WHAT THE TASK REQUIRES
Go through the listing below and work out how many lines hold "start"; reply with the figure alone.
··· SUPPLIED DATA ···
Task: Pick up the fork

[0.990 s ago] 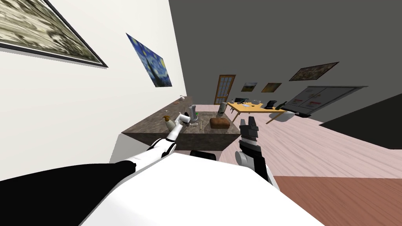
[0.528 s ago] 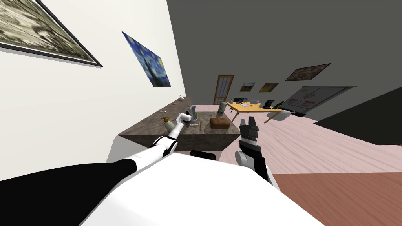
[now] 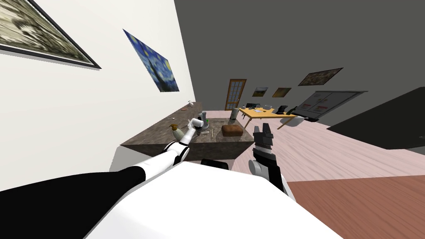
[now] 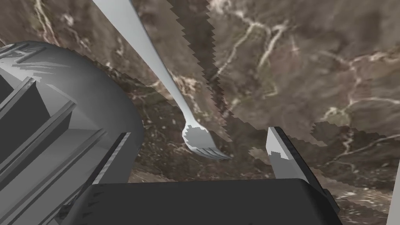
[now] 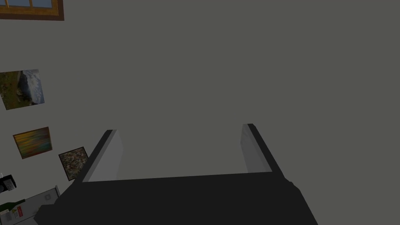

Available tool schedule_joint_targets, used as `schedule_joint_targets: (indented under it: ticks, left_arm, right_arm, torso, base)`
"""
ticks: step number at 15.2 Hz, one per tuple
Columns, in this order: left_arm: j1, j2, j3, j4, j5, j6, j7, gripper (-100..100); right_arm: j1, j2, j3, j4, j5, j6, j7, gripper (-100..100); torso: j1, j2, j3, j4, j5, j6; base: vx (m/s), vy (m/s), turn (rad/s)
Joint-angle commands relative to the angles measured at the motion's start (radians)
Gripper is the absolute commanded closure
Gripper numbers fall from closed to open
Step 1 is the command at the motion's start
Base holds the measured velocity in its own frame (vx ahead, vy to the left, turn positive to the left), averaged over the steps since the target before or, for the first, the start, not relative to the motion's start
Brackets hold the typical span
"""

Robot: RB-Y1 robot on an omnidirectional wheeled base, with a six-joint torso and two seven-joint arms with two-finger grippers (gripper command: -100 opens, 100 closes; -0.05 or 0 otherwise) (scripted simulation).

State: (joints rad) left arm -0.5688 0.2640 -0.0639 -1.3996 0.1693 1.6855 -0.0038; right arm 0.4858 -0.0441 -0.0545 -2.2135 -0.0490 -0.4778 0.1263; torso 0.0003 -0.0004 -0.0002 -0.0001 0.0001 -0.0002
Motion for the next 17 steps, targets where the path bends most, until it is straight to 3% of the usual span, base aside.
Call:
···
SOLVED PROBLEM
3